The site consists of a city whose name remains unconfirmed, although it is likely to have been Tarraca. It occupies an area of more than 20 ha, bounded on the north by a monumental residential space, on the south by two sizeable hills, on the east by the elevated remains of a Roman aqueduct, and on the west by a necropolis. Large monumental thermal baths were constructed at the end of the 1st century CE and an aqueduct transported water to the city from a nearby reservoir. The current name of the site comes from the hermitage of Our Lady of The Baths (Nuestra Señora de Los Bañales), which was built within what is now the archaeological area.

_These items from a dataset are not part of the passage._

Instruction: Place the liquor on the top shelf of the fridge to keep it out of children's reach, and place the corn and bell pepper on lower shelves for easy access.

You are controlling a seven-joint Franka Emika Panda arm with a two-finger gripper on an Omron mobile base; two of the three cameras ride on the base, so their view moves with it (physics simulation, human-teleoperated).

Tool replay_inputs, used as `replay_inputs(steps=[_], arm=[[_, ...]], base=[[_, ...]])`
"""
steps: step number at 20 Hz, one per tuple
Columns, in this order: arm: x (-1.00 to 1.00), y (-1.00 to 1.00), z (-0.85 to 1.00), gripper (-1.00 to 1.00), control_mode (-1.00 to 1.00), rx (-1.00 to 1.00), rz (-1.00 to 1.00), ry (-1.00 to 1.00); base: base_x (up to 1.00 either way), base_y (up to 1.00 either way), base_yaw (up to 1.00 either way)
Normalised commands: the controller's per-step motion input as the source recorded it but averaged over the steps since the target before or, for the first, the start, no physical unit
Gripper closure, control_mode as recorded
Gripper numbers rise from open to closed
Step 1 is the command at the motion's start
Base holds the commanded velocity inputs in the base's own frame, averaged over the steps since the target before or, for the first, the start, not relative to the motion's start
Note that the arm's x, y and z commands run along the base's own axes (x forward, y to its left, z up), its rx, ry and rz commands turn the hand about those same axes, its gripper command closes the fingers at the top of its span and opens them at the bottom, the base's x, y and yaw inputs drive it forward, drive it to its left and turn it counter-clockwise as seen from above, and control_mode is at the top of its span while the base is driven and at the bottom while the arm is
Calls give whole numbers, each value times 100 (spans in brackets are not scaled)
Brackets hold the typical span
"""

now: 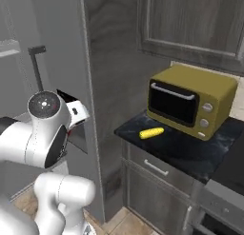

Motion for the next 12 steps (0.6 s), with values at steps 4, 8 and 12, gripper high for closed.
replay_inputs(steps=[4, 8, 12], arm=[[0, 0, 0, 100, 100, 0, 0, 0], [0, 0, 0, 100, 100, 0, 0, 0], [0, 0, 0, 100, 100, 0, 0, 0]], base=[[36, 100, 8], [48, 100, 1], [44, 98, 0]])
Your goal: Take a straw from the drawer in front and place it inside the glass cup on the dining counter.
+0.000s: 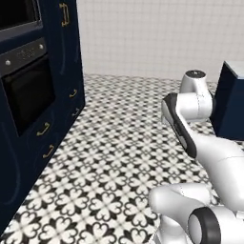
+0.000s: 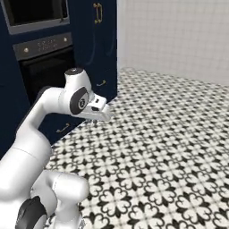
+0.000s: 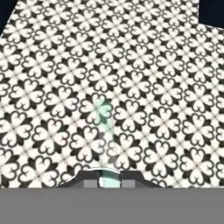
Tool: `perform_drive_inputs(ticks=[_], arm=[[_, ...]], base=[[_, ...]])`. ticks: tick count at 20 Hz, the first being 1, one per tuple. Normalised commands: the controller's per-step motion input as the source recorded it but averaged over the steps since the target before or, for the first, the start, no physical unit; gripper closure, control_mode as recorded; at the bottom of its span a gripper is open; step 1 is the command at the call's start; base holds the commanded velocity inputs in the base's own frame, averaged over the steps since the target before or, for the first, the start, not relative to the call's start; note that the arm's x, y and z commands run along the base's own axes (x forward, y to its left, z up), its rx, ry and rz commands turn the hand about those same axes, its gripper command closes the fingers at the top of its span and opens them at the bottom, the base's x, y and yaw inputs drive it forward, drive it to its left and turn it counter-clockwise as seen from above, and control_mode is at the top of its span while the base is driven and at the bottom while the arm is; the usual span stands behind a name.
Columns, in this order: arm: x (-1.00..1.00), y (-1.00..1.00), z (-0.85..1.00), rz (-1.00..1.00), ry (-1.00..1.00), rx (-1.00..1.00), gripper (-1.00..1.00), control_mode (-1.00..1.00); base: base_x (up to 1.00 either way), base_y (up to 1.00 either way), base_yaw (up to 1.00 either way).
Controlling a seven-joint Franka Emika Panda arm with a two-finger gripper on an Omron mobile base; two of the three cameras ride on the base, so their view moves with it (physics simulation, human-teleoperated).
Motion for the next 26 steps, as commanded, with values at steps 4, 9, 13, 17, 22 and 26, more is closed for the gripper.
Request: perform_drive_inputs(ticks=[4, 9, 13, 17, 22, 26], arm=[[0.00, 0.00, 0.00, 0.00, 0.00, 0.00, 1.00, 1.00], [0.00, 0.00, 0.00, 0.00, 0.00, 0.00, 1.00, 1.00], [0.00, 0.00, 0.00, 0.00, 0.00, 0.00, 1.00, 1.00], [0.00, 0.00, 0.00, 0.00, 0.00, 0.00, 1.00, 1.00], [0.00, 0.00, 0.00, 0.00, 0.00, 0.00, 1.00, 1.00], [0.00, 0.00, 0.00, 0.00, 0.00, 0.00, 1.00, 1.00]], base=[[1.00, -0.23, -0.43], [1.00, -0.03, -0.41], [1.00, 0.00, -0.39], [1.00, 0.10, -0.39], [1.00, 0.39, -0.40], [1.00, 0.63, -0.42]])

In the early years of work at the site, only the extensive hydraulic system was studied in detail. Since 2008 research has resumed and new architectural spaces and material culture have been uncovered, including domestic, commercial, and possibly religious structures and artefacts as well as evidence for Roman, late antique, and medieval occupation. At present the project has the support of the Directorate General of Cultural Heritage of the Government of Aragon, the District of the Cinco Villas and the municipalities of Uncastillo, Sádaba, Layana and Biota.

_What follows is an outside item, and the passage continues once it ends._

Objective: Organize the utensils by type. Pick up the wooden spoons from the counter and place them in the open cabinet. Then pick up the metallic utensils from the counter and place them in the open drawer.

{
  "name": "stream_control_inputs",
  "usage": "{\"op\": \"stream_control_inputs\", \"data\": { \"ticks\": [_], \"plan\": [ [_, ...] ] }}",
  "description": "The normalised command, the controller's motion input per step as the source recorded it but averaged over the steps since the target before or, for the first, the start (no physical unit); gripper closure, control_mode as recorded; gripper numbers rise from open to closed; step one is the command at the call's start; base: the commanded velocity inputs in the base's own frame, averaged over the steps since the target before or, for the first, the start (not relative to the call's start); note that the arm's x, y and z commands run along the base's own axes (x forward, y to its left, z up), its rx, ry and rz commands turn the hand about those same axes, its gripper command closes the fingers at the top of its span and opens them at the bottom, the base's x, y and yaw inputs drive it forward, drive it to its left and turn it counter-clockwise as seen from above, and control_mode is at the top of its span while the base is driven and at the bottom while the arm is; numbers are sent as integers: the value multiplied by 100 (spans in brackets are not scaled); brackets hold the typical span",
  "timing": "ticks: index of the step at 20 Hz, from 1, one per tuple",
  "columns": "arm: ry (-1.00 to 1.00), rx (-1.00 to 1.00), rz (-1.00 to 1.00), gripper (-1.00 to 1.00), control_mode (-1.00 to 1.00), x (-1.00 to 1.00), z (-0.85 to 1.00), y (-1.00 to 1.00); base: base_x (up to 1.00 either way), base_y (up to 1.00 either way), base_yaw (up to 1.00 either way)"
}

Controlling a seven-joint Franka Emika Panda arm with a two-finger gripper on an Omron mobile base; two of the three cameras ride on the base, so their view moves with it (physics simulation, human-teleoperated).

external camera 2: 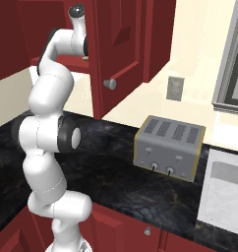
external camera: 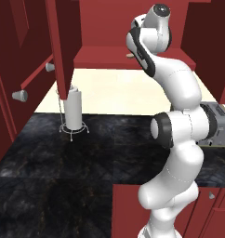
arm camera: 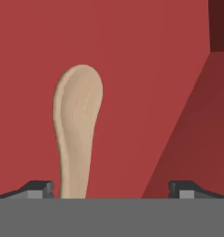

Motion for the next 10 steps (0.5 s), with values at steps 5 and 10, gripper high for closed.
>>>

| | Bien de Interés Cultural (declared in 2003) |

== Historical background ==
Los Bañales lies in a territory that ancient sources such as Pliny the Elder, Ptolemy, Livy, and Strabo attribute to the Vascones, a people that occupied the territories of present-day Navarre and the Cinco Villas from Aragon to the River Gállego. As such, in the Roman period it would have belonged to the jurisdiction of Caesaraugusta, present-day Zaragoza. Communication was maintained by means of a road network that linked the ports of Tarraco (Tarragona) and Oiasso (Irún) through Caesaraugusta and Pompelo (Pamplona). Before arriving at Los Bañales, that same route passed through the Roman city in Ejea de los Caballeros, perhaps the Segia of ancient sources. Part of this route probably led through Los Bañales as far as Aquitania through the old Roman cities located in Cabezo Ladrero (Sofuentes) and Campo Real / Fillera (Sos del Rey Católico-Sangüesa). The existence of such a highly interconnected social and economic network might help explain the monumentality of Los Bañales and other nearby cities.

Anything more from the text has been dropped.